What Would You Do? What Should You Do?

You're in a restaurant and a nearby customer is verbally abusing his female server for not bringing his meal more quickly.  The customer says he's had to wait 45 minutes for his dinner and he's blaming the server for the delay.  The server, a young Hispanic woman, is clearly shaken by the intensity and nastiness of his complaints. She does her best to calm him down, apologizing for the delay and even offering to reduce his tab.  But the more she tries to make things right, the louder and more menacing he becomes.  When he refers to her as an "incompetent slut who ought to go back to Mexico," you decide he's definitely crossed the line.  You consider saying something about his crude behavior but aren't sure if you should get involved or what exactly you should say.  

Scenes like this (maybe without a bit of the vitriol) play out each week on John Quinones's award-winning ABC show, "What Would You Do?"  The show features situations in which ordinary human beings must decide whether to respond to an act of bullying, bigotry, injustice, dishonesty, or something equally horrible.  The situations are staged ("aggressors" and "victims" are actors playing roles), so that only the onlookers are unaware that the actions they're witnessing are scripted.  The ultimate focus of each episode is on the onlookers' actions, which are discussed in detail once Quinones appears on the scene and announces that the situation at hand is in fact part of his show.

After eight seasons, "What Would You Do?" remains incredibly popular, probably because its situations bear a striking resemblance to those we sometimes encounter in our own lives.  Almost all of us witness behaviors, at least on occasion, that involve the mistreatment of others.  Whether it's a homeless man being harassed by obnoxious teens, a Muslim woman denied a seat in a restaurant, a kid with Downs' syndrome hassled by insensitive supermarket customers, or a young teen publicly and mercilessly berated by his mother for failing a test in school, we find ourselves in situations that cry out for a response.  The show asks us to think about our responsibility to those who are bullied, harassed, ridiculed, cheated, exploited, and/or otherwise dumped on by others.  It asks whether we have an obligation to speak up when faced with injustice, even when we ourselves are not the objects of tormentors.

In other words, it asks us to grapple with that huge question: What's the right thing to do?

Facing up to our responsibility to others (and to our role in life's bigger picture) isn't easy, especially when the alternative--looking the other way--seems a whole lot neater and less complicated.  But coming to grips with that responsibility is critical to becoming a full-fledged human being.  Shows like "What Would You Do?" get us thinking, always a good thing, about the impact and implications of our actions.  So do many college classes, of course, especially those involving the study of literature, ethics, and morality.  The journey to adulthood can be rocky and confusing sometimes, but it's hard to imagine a college education without it.

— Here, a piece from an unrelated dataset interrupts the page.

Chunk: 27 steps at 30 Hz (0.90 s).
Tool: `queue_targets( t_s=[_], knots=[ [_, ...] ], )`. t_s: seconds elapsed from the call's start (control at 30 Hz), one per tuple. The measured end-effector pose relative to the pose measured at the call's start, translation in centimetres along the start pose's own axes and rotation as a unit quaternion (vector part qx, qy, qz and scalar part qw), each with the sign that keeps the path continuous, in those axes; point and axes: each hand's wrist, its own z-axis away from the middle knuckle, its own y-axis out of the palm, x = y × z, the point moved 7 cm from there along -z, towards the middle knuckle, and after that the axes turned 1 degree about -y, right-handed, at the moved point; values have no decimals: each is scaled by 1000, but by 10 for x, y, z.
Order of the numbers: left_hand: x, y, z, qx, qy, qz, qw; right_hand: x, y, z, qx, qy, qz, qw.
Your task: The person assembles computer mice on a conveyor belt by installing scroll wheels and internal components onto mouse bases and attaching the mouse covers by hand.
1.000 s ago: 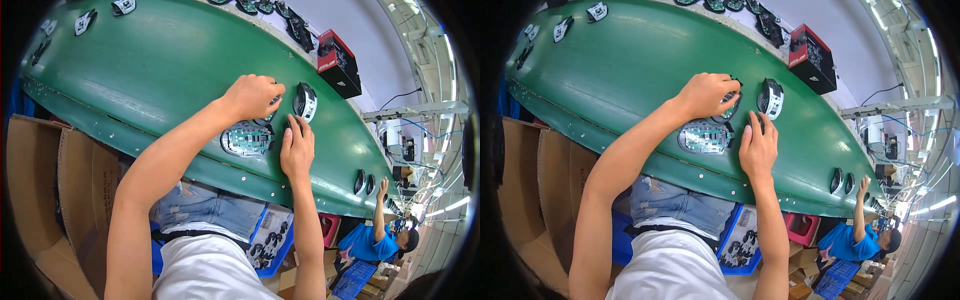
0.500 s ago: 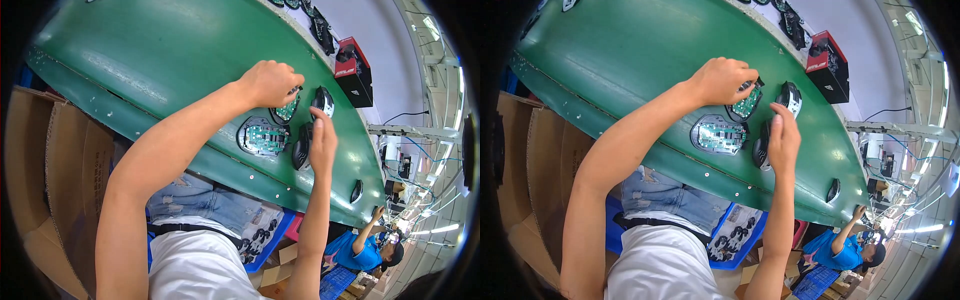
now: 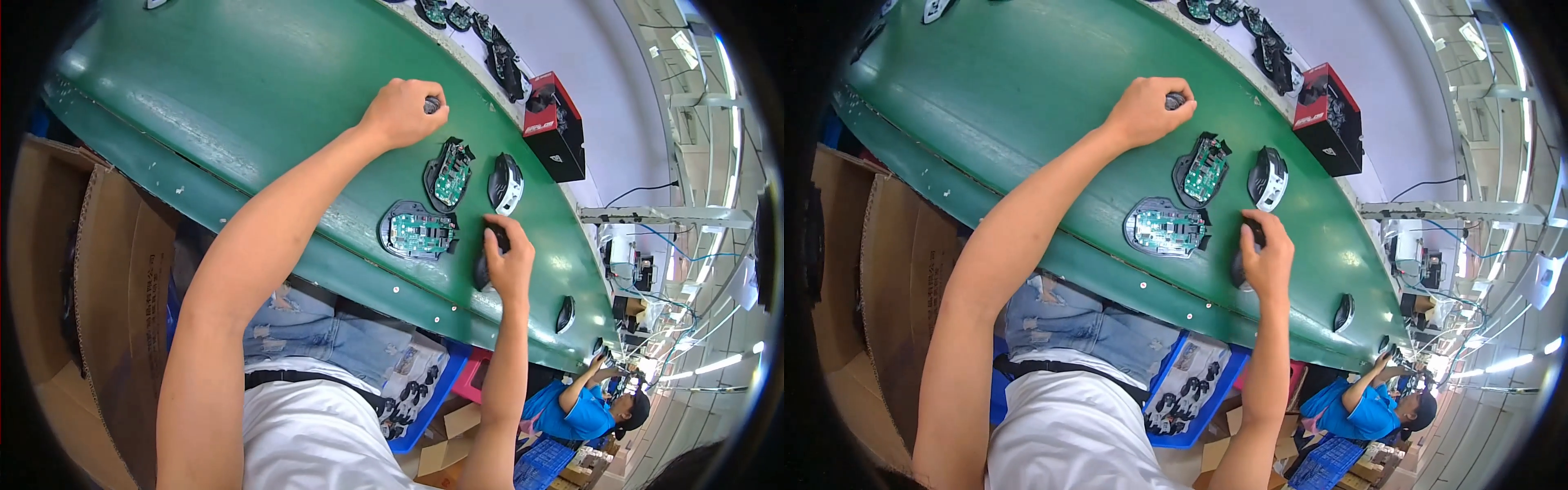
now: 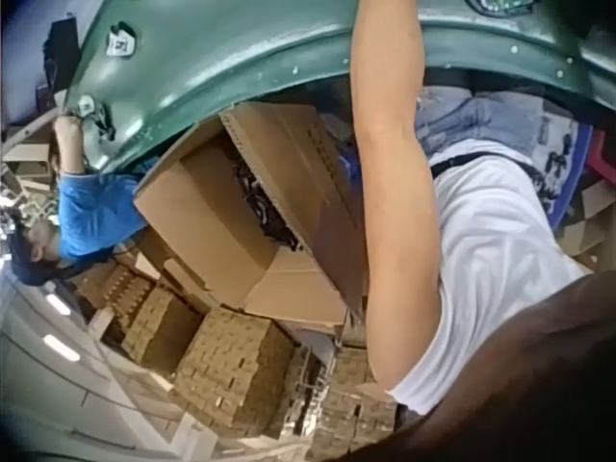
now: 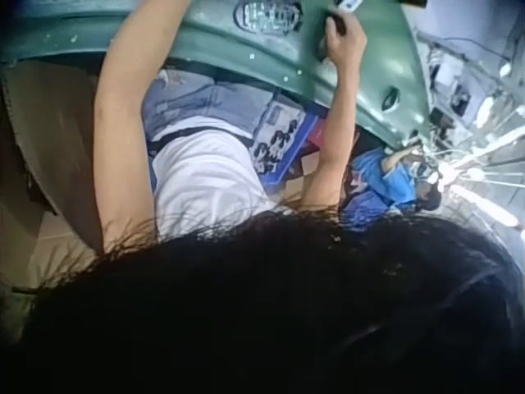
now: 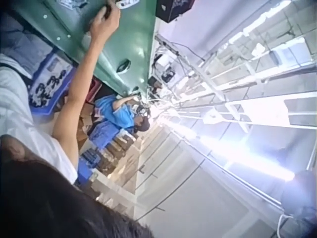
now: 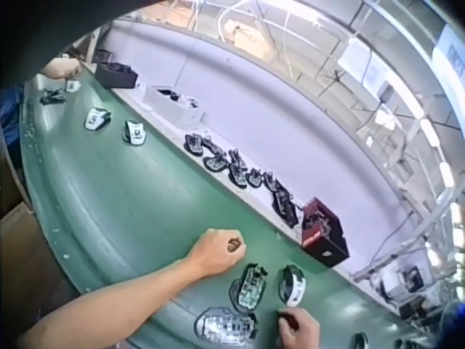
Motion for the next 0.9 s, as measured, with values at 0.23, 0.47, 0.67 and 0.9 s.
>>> queue_targets(
  t_s=[0.23, 0.47, 0.67, 0.9],
  knots=[
    [-8, 5, -2, 9, 2, 9, 1000, -43, -63, 10, -115, 0, 155, 981],
    [-9, 10, -1, 18, 8, 22, 1000, 66, 26, 17, -26, -29, 40, 998],
    [-11, 10, -1, 24, 35, -4, 999, 19, 9, 13, 39, -20, -125, 991],
    [-42, 38, 21, 176, -95, 253, 947, -21, -5, -16, -119, -2, -291, 949]
  ],
)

Tomorrow at 9:30 a.m. in the College Center, John Quinones will be on campus to talk about his life, his show, and the issues"What Would You Do?" raises.  His talk, part of NCC's spring cultural program, will be one of the highlights of the semester--a chance to meet and speak with someone whose show draws us away from our own concerns and encourages us to think about another's. Don't miss this event.  It will leave you with plenty to think about.